The task |
Please work out how many lines of this material include "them", and answer with that number by itself.
• • • • •
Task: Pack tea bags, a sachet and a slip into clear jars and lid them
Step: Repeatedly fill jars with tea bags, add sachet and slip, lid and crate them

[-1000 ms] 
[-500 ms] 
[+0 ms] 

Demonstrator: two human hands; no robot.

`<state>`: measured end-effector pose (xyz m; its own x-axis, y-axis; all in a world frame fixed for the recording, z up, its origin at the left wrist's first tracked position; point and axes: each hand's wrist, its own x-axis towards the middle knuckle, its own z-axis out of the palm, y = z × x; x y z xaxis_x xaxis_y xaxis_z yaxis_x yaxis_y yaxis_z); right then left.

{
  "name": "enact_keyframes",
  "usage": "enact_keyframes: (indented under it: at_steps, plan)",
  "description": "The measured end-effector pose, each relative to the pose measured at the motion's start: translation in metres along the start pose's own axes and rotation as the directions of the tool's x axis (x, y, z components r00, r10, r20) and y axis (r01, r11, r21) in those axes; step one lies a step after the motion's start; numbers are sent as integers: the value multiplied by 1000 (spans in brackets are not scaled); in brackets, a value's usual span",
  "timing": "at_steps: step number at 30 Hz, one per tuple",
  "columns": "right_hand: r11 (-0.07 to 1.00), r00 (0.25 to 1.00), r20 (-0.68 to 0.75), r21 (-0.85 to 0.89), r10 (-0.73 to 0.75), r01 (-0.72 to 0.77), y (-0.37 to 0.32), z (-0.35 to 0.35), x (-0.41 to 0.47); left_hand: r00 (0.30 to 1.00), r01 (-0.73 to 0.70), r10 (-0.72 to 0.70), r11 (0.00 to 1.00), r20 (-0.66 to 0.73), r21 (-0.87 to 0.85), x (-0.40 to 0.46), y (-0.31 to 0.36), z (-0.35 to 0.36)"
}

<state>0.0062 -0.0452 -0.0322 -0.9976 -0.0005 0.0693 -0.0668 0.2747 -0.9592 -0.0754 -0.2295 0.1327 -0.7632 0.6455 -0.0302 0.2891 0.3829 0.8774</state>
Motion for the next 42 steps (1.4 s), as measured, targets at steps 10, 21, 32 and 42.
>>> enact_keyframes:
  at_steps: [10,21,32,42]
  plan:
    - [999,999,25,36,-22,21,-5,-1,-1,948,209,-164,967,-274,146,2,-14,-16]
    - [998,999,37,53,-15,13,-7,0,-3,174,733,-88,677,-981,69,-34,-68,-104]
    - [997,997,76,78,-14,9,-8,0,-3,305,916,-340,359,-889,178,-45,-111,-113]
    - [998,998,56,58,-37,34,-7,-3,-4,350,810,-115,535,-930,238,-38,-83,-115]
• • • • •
Solution for this task |
2